I didn’t challenge it.
I just let him feel the gap, between what he’d normalised and what actually moved him.
That’s where creation lives. Not in repetition. In resonance.
I told him:
“Houses don’t fail to sell. Multi-million-pound deals don’t fall through because of surface-level reasons. It’s never the ‘market’. It’s always the energetics behind it.”
That landed.
Because somewhere, he knew it.
The distortion wasn’t in the economy.
It was in the field he’d been broadcasting from.
Until now.
Illusion 04: Value is external.
When I handed him the silver necklace, he weighed it and offered me £15.
It wasn’t about the money.
It never was.
I didn’t need it.
I wasn’t attached to it.
It was simply complete.
People are conditioned to believe that value is something external; measured by weight, by price, by resale potential, by market demand.
But that necklace was only valuable because I chose to release it.
That was the value.
Not the silver.
Not the price.
The release.
And I said to him, “There’s no price you can put on the release of an old identity.”
That’s the truth.
That necklace was tethered to a past version of me I’d already outgrown.
Letting it go wasn’t a transaction, it was a declaration.
Of completion. Of clarity. Of movement.
He was just the mirror.
But he felt it.
The weight was never in the silver.
It was in the shift.
Illusion 05: You must earn your body.
He started talking about fitness.
Community. CrossFit.
He said it would be hard to leave, to build that again somewhere else.
Bullshit.
There I was, walking into London, creating everything from clean ground.
I told him I’d left CrossFit.
That I never thought I would.
But it was the most freeing decision I ever made.
People asked me, “What are you doing instead?”
Nothing.
Because it was never about replacing.
It was about alignment.
I said to him, “When I move to London, I won’t be doing CrossFit again. My sense is I’ll go dancing. But I’ll know when I’m there.”

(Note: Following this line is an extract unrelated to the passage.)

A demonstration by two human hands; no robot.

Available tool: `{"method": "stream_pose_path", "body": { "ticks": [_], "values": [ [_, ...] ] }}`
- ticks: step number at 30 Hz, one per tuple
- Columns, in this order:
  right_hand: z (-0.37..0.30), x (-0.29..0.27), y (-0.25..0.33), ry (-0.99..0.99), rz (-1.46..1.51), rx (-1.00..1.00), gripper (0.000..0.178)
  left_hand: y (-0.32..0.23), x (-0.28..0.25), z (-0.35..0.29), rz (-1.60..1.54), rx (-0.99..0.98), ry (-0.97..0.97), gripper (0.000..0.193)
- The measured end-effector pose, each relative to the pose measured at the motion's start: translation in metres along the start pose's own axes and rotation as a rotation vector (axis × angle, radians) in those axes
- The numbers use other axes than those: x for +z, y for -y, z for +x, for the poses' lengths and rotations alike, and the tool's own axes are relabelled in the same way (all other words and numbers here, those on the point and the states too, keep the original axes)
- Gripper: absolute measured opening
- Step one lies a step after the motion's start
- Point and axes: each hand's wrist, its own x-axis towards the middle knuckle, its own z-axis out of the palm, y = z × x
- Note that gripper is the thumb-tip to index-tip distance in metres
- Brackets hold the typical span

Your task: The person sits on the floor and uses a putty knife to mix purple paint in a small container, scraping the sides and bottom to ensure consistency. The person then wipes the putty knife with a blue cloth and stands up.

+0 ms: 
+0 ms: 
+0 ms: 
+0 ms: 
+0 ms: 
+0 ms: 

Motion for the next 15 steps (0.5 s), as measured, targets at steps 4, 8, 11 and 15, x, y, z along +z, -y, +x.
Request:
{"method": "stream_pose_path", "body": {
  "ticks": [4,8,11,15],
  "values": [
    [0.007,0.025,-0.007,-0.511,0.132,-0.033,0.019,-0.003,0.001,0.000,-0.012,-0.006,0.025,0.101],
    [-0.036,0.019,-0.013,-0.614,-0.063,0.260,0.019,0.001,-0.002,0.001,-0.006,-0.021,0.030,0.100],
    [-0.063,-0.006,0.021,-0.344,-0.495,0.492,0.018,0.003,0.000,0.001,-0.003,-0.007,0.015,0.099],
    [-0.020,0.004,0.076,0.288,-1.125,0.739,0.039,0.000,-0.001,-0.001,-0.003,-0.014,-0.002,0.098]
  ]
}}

He couldn’t quite compute that.
So I said something that stopped him:
“I’ve already chosen my body.”
“Strong, healthy, lean… I’ve already decided.
So it’s not dependent on a gym or a program. It’s done.”
He burst out laughing.
Because even though his mind couldn’t grasp it, his body knew it was true.

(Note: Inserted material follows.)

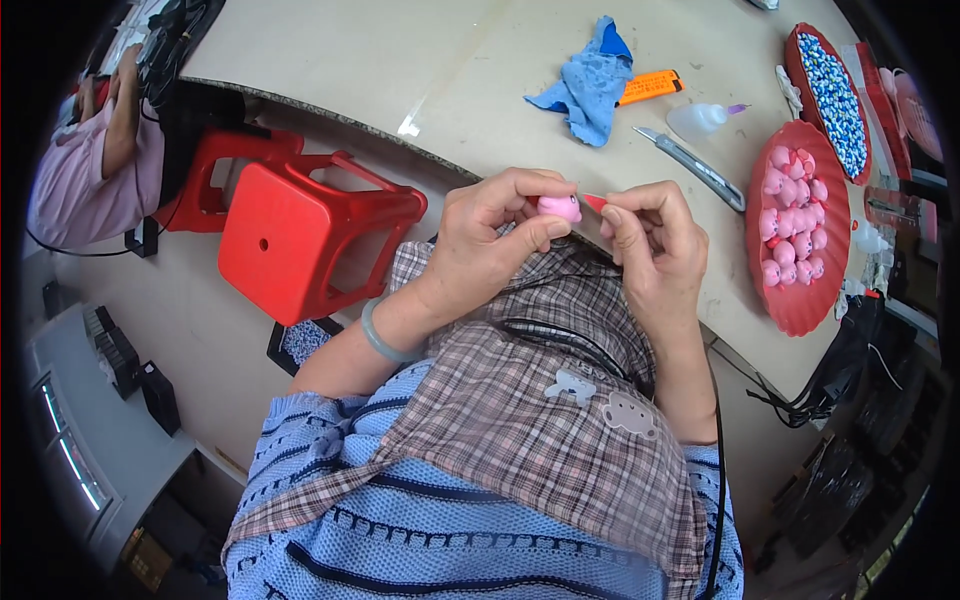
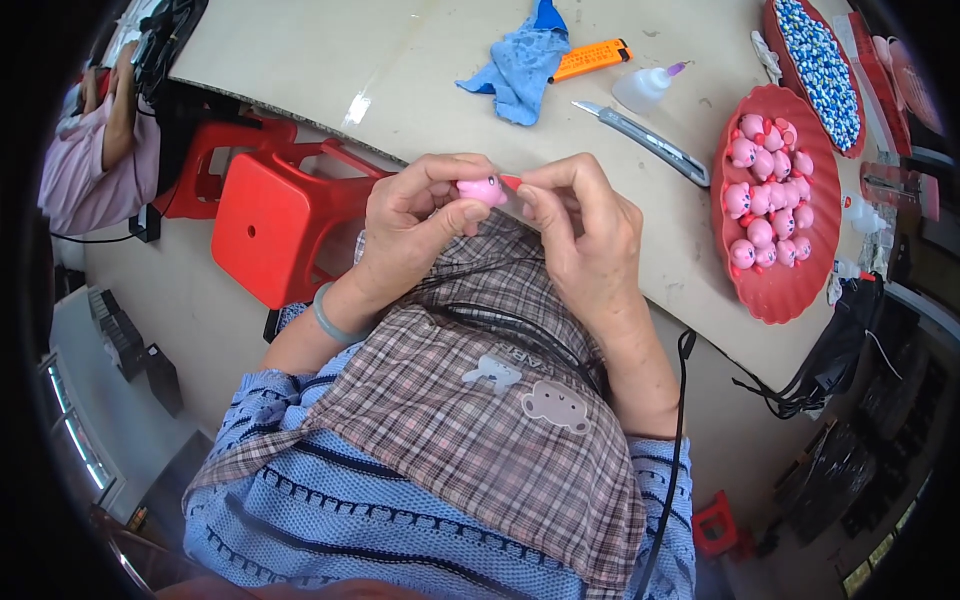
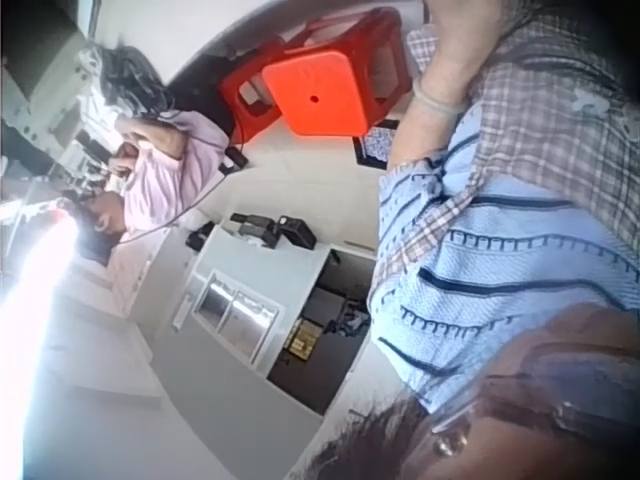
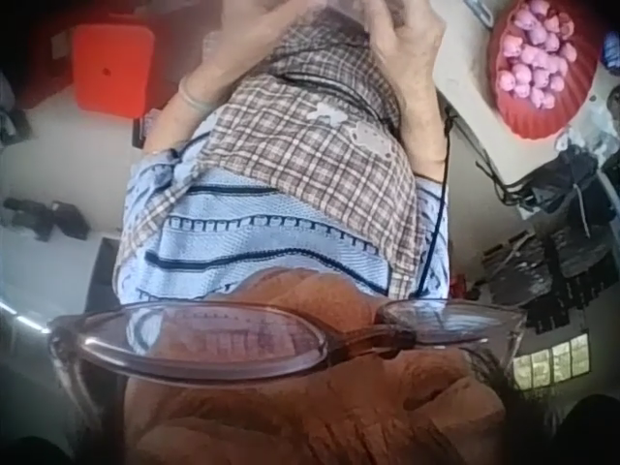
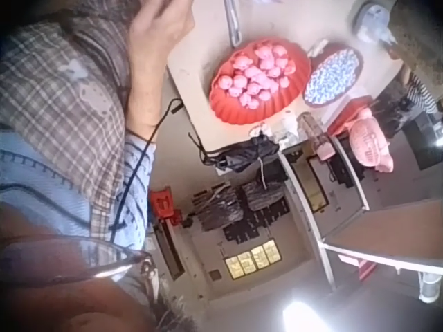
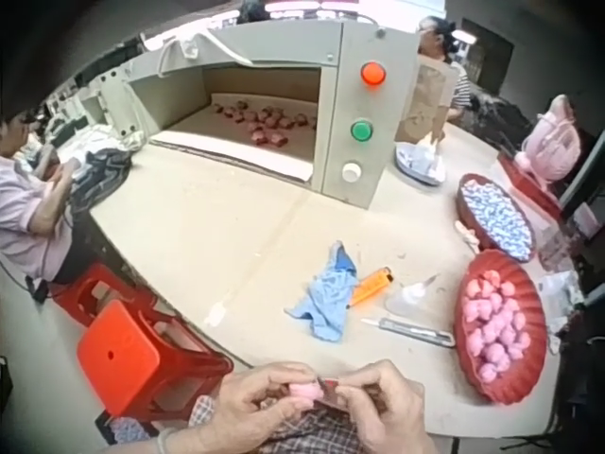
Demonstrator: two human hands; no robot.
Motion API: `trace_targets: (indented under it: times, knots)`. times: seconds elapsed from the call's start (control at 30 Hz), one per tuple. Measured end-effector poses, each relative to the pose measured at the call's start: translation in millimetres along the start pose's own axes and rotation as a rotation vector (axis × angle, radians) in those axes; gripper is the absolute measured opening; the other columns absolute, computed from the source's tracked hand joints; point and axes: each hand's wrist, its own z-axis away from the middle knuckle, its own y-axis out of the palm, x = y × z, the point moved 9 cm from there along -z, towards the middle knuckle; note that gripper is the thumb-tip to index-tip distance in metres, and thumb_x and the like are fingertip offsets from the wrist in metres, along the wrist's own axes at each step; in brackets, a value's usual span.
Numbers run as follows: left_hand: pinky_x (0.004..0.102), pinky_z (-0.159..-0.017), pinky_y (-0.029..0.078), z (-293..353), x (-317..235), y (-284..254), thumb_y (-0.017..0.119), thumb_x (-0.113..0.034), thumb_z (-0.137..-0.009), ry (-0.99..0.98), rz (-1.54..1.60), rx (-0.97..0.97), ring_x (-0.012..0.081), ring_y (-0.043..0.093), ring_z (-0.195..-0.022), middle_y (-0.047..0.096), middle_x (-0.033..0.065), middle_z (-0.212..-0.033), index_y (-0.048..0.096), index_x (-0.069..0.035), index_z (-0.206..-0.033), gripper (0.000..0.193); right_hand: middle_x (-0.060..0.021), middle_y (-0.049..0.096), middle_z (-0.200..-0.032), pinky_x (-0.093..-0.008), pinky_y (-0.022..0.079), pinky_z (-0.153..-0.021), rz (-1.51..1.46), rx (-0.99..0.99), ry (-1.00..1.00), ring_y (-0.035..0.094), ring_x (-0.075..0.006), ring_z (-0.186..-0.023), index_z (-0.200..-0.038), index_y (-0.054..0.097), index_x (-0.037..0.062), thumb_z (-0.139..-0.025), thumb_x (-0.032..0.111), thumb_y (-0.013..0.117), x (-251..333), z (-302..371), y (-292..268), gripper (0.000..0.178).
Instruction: The person assembles toy figurines by applying glue from a bottle onto the figurine bodies and attaching small components to them by hand.
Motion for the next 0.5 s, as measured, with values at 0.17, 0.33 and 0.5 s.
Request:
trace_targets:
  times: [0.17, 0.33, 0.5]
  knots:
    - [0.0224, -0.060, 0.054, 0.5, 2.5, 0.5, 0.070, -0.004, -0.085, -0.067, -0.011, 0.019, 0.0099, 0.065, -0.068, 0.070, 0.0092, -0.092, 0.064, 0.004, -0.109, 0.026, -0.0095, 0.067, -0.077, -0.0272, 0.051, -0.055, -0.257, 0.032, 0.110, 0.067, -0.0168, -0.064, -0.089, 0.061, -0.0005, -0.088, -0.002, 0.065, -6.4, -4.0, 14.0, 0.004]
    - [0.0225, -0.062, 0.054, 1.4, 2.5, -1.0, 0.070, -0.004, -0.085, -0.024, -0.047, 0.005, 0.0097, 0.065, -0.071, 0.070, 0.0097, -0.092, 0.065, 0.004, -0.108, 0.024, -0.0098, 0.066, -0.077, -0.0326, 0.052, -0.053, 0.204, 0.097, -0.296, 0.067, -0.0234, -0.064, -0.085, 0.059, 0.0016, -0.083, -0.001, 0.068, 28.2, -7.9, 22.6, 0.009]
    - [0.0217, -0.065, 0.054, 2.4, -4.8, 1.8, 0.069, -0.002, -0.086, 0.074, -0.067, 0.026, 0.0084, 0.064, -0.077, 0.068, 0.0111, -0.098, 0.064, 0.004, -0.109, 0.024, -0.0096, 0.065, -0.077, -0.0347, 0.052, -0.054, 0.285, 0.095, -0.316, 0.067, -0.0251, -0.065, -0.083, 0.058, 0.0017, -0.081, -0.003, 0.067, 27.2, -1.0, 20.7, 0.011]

Illusion 6: You move when you have enough money.
He assumed I had loads of money.
That I must’ve saved. Planned. Had some grand cushion before deciding to move to London.

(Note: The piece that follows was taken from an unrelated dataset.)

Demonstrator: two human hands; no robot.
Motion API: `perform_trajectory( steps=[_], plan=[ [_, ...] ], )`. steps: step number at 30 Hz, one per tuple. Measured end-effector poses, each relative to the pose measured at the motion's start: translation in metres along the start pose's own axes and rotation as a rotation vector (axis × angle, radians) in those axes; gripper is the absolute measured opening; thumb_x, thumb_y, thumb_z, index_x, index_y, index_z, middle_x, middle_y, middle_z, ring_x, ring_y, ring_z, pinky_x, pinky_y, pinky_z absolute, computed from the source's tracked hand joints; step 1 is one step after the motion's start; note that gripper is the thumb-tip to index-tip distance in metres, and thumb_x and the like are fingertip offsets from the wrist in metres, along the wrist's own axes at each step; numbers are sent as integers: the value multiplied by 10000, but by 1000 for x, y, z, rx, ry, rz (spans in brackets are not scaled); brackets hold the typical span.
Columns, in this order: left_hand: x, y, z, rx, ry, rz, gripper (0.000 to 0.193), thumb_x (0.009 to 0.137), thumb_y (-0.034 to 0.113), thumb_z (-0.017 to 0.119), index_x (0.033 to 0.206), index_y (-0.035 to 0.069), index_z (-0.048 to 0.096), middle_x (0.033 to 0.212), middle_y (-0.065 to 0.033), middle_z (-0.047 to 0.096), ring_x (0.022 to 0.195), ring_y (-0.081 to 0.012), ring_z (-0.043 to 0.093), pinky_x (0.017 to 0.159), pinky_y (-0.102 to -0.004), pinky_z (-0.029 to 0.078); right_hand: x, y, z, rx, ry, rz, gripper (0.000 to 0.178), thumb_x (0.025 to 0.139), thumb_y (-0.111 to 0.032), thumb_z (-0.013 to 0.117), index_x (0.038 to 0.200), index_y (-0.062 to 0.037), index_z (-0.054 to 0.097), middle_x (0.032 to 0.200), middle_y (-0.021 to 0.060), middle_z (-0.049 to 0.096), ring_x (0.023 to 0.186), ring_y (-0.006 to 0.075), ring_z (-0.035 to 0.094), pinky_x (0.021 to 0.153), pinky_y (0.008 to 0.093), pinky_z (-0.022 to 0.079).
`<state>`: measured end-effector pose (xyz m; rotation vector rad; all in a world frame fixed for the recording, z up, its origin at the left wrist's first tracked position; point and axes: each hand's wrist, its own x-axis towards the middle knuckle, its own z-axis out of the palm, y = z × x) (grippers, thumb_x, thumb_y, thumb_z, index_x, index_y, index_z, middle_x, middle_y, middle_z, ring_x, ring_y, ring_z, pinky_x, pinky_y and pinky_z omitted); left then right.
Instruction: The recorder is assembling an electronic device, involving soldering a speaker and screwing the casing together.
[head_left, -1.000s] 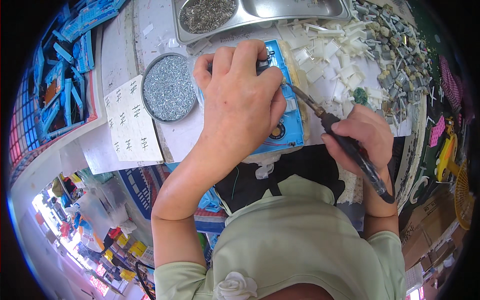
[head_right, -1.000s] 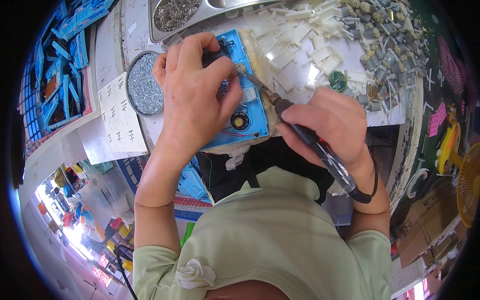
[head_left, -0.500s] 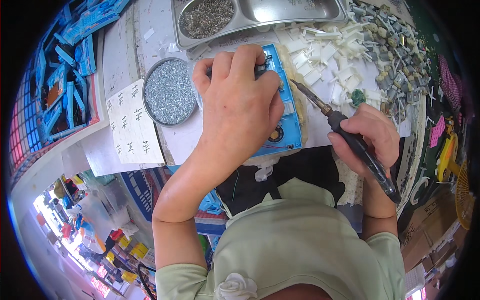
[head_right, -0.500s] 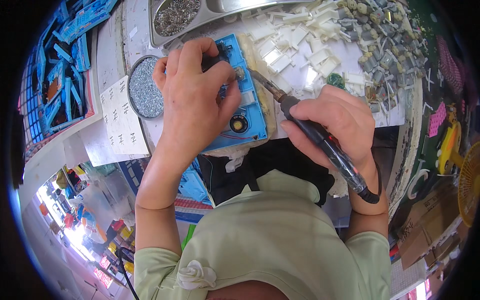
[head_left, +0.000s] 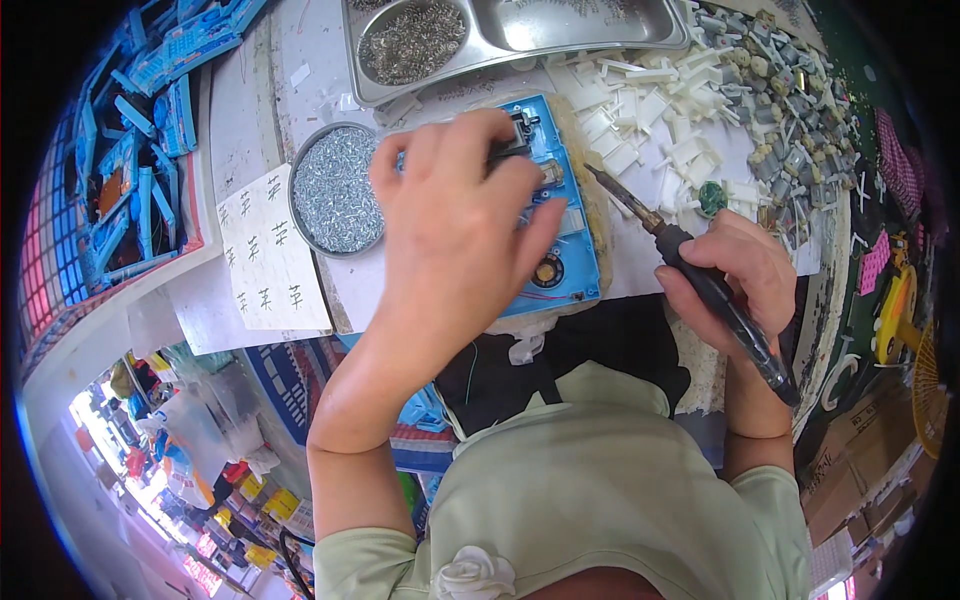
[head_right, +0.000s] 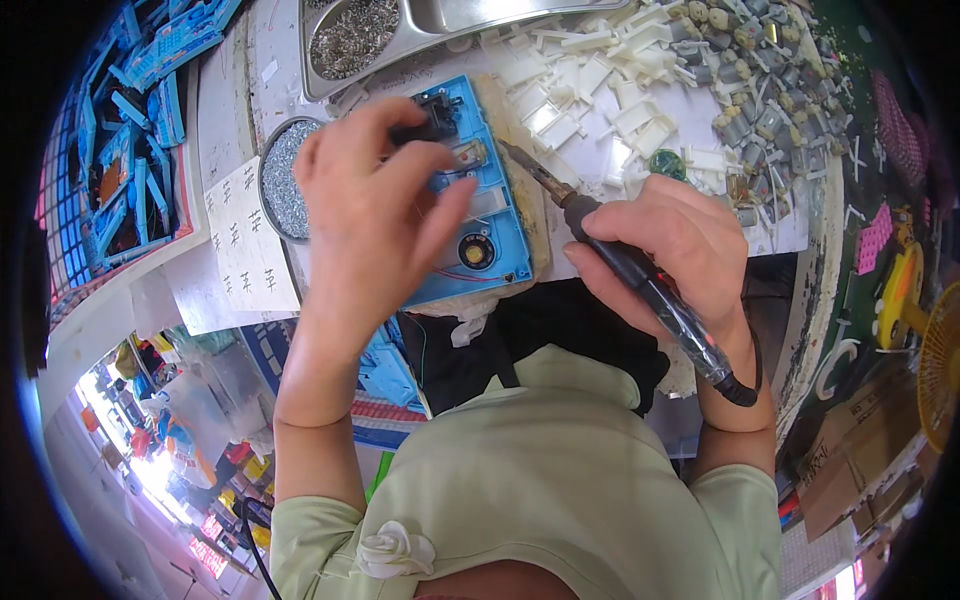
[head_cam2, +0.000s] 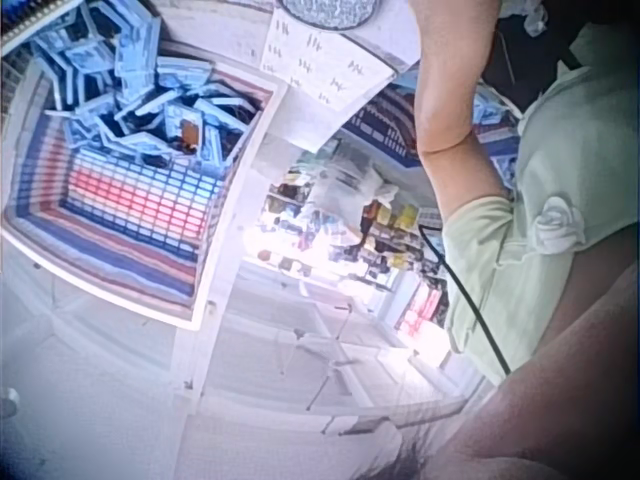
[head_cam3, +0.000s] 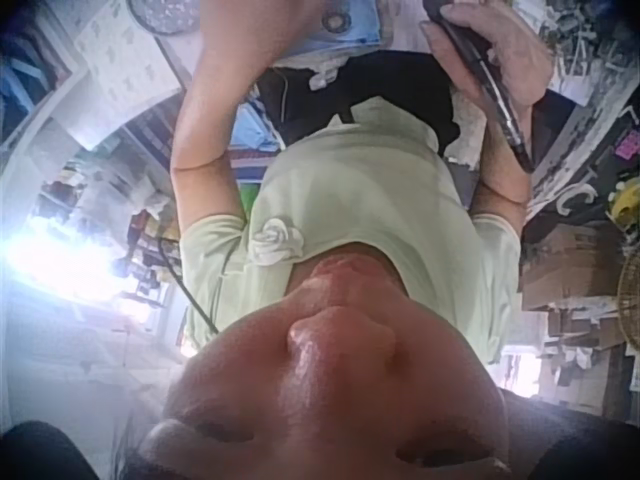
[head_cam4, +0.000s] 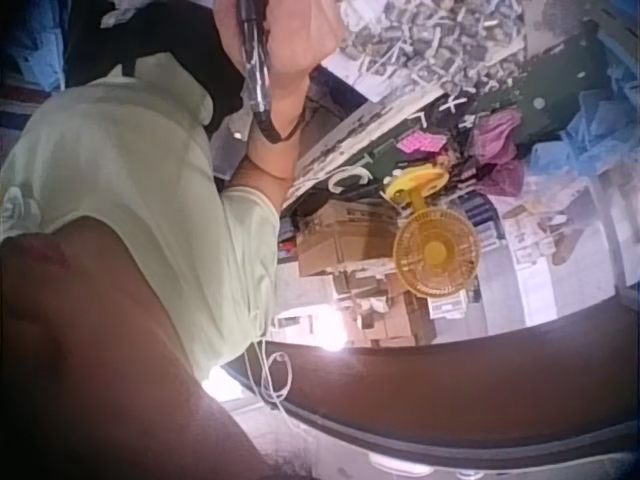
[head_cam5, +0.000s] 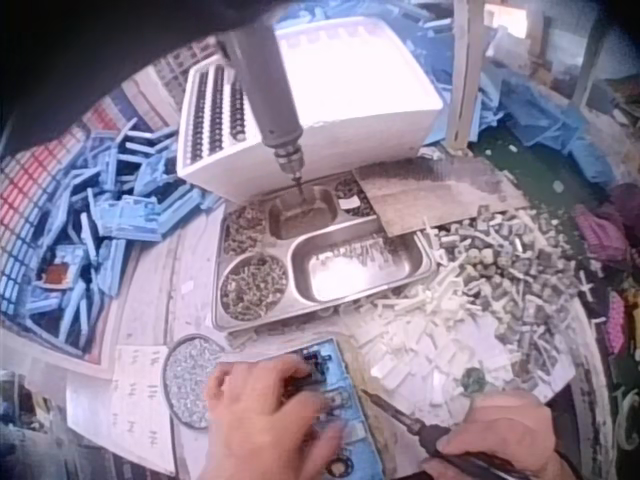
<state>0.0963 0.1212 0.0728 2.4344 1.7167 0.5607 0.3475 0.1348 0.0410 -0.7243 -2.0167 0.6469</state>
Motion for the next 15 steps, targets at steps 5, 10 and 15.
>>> perform_trajectory(
  steps=[5, 10, 15],
  plan=[
    [-35, -55, -18, -165, 213, -196, 158, 816, 1, 728, 971, 34, 729, 950, -96, 678, 817, -242, 658, 708, -326, 517, -14, 10, -6, -2, 51, 28, 369, 707, 10, 842, 1011, -13, 634, 689, 73, 620, 518, 188, 513, 457, 295, 371],
    [-50, -47, -3, -238, 50, 71, 250, 797, -4, 746, 1036, 65, 720, 938, -84, 691, 770, -238, 667, 651, -317, 531, -1, 6, 1, 2, 42, 9, 360, 718, -1, 844, 1008, -1, 631, 694, 81, 630, 527, 175, 516, 467, 277, 375],
    [-19, -45, 6, -187, -55, 324, 370, 690, 33, 772, 1050, 95, 713, 938, -65, 672, 804, -260, 679, 655, -363, 555, 7, -9, 2, -49, 39, -13, 348, 717, -6, 849, 994, -1, 637, 712, 87, 643, 538, 177, 531, 478, 266, 393]
  ],
)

But that’s not how I create.
I told him straight:
“I didn’t move because I had the money.
I moved because I chose it.”
The day I gave notice on my tenancy, I had 32p in my bank account.
But I had already chosen London.
Chosen expansion.
Chosen inevitability.
Money follows creation.
Not the other way around.
He was stunned. He didn’t even know how to respond. But again, he felt the truth of it.
Because there I was, grounded, certain, already in the energy of the move.
And everything around me was responding to that.
Illusion 07: Age is a decline.
He looked at me. Said I must have been really young when I got married.
I told him the truth.
“I’m level five.”
“I’m 51.”
He was stunned and almost fell over.
Because I don’t carry years.
I don’t carry weight.
I don’t carry the emotional distortion that drags people down.
I carry choice.
Clean.
Decided.
Aligned.
I don’t just feel younger.
I’m aging backwards.
Not because of a product.
Because of a field.
Because when your energy is clean, your body reflects it.
Illusion 08: You have to prove your worth.
At one point, he half-joked, “You should stand outside and bring people in.”
Then, not-joking, “Do you want a job here?”
He wasn’t hiring.
He was responding to presence.
To clarity. To energy.
He didn’t have language for it.
But he didn’t need it.
Because truth isn’t something you explain.
It’s something you feel.
And he felt it.
Today wasn’t about jewellery.
It was about truth.
The illusions burned because they couldn’t hold in my field.
Not one of them could stand.
He was left blinking in the light.
Trying to understand what had just happened.
But he couldn’t. Because it wasn’t about understanding.
It was about activation.
This is what happens when you choose to live fully clean.
You don’t fight illusions.
You don’t debate them.
You live beyond them.
And in your presence, they dissolve.